A cohesive looking garden will have an over-riding flavour whether that’s subtropical, native or country floral. Or whether it takes its inspiration from a country or area – California, Scandinavia, Japan, Provence, Bali or Mexico.
As with this design, the paint colours and details you include will support your chosen theme or look. Just like the lamps, art, accessories and cushions you use inside you home, the accessories and architectural details you use outside will complete the scheme.
You can go for classic partnerships, such as a soft ochre coloured plaster wall in Resene Half Canterbury Clay for your Spanish-inspired courtyard, or a dark-stained slatted fence in Resene Banjul for your restful zen-like retreat.
Or for those same spaces, you can think slightly outside the square – a turquoise wall for the Mexican one in Resene She’ll Be Right, and a deep red high gloss slatted screen for the Japanese in Resene Jalapeno. How about a smoky purple wall of Resene Siesta behind the grey-green foliage in a Mediterranean inspired planting scheme. Or an orange and yellow pop-art style wall for a fun Californian feel?

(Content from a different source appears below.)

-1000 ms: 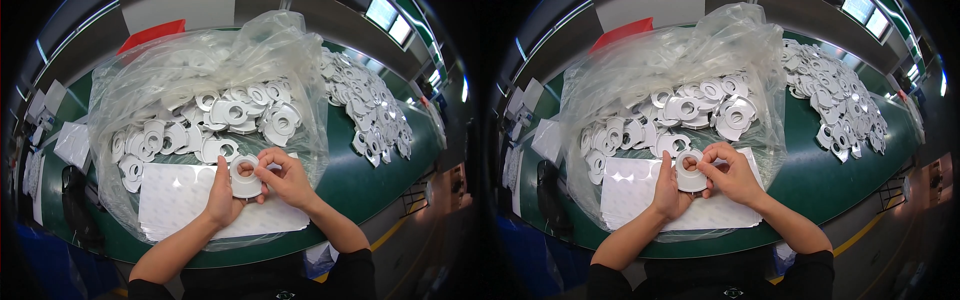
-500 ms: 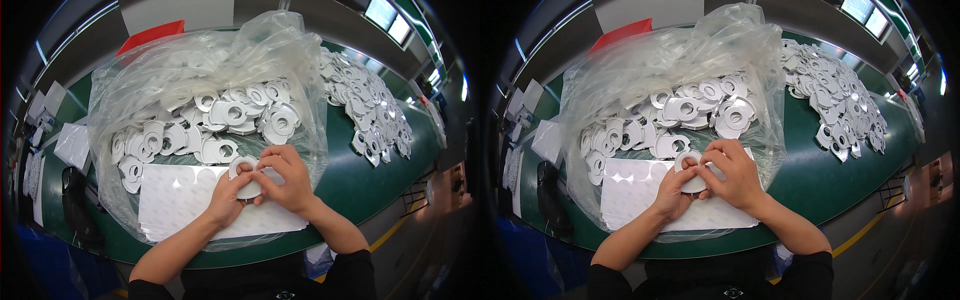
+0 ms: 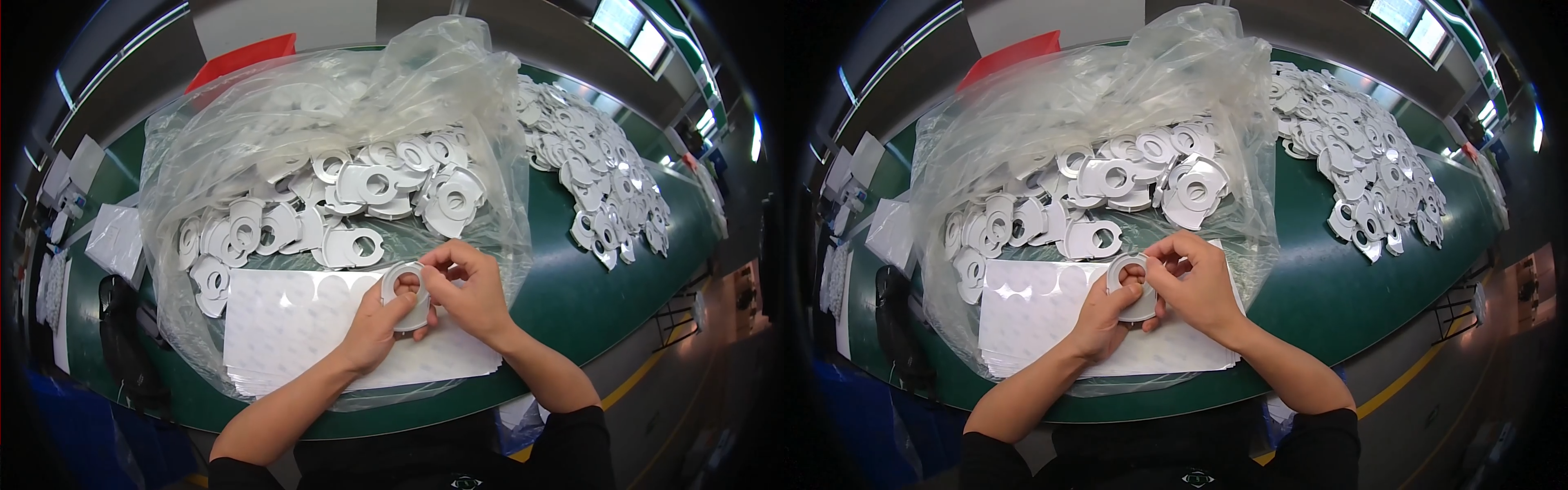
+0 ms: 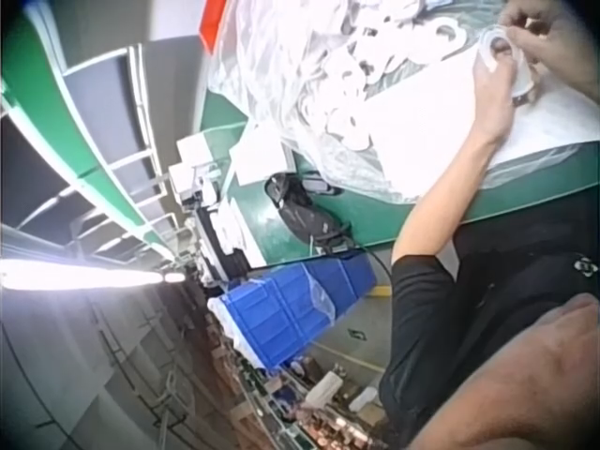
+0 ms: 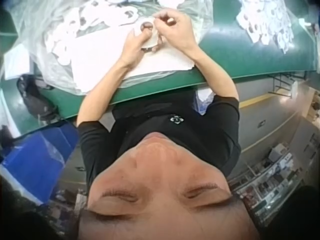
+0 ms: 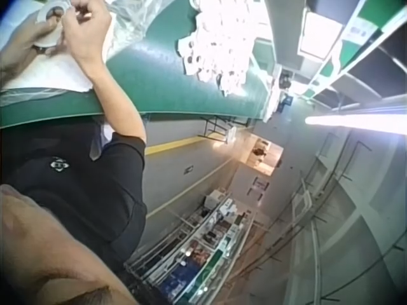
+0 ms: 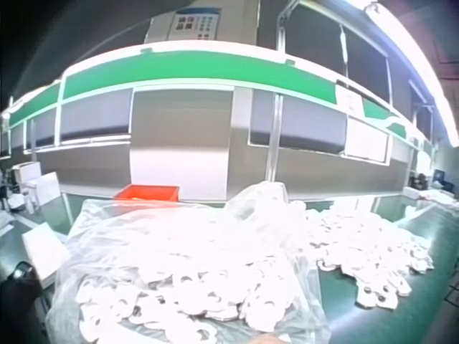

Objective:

Using contrast is a great way to avoid predictability in a garden. Like most design principles, in moderation, contrast is good but too much can be confusing and unsettling. This is especially true if you have a smaller courtyard garden. Use one striking focal point, preferably viewed from the house as well.
Plants may be the heroes of your garden but paint and stain colour can create either a sympathetic framework to put those plants within, or they can be used to enhance a garden feature that would otherwise look drab and dull.
For boundary fences, consider deep blacks or green-blacks like Resene Crowshead from the Resene Woodsman exterior stains range, or Resene Black Forest paint. These will not only provide a neutral backdrop for the plants in front, but will make the fence appear to recede and therefore visually expand the size of your garden, no matter how small.
Or take your cue from the colours on the house exterior, bringing those into the garden so that the entire property has a cohesive look – not just a house plonked into a garden. You might use the house’s trim colours on the front fence or extend the weatherboard or wall colour into the outdoor living area or onto plaster walls.
Plaster walls or structures like built-in seats often look good in pale creams or earthy tones – try Resene Thorndon Cream for a yellow-green or Resene Titania.
Do other structures in the garden warrant being highlighted? If your garden shed is a cute timber version, why not treat it to its own colour scheme, or use the same colours as those on the house exterior.
Could the bird house and the letterbox do with a colourful make-over? The playhouse and sandpit? Even the dog kennel might look smart with a new paint job.
And for the ultimate in colour, how about helping our at-risk bee populations and installing some beehives. These are traditionally painted a series of bright ‘flower’ colours to help bees navigate their way home, and Environmental Choice-approved Resene paints are a healthy choice for these little honey-makers.
Accessories and accents
If you’re not keen on strong colour for the major items in the garden, use a bold accent colour on smaller items, like painted pots. Then you can change them every year to suit your own whims or the fashion of the day. Remember to use Resene Terracotta Sealer on the inside and outside of the pots to help repel water, and so that leaching moisture doesn’t affect the paint finish. This is the same principle as an interior where you have the main colour for the walls, but use colourful accessories like cushions and rugs to lift the room.
Texture is a natural ingredient to add to the garden. Finish a wall in a Resene textured finish or enliven some pots with Resene Sandtex textured paint. Bring dimension to your garden by doing things like mixing up colours, creating an ombre effect on a wall, pouring in soft white stones in a few areas, or bringing in potted plants of varying heights.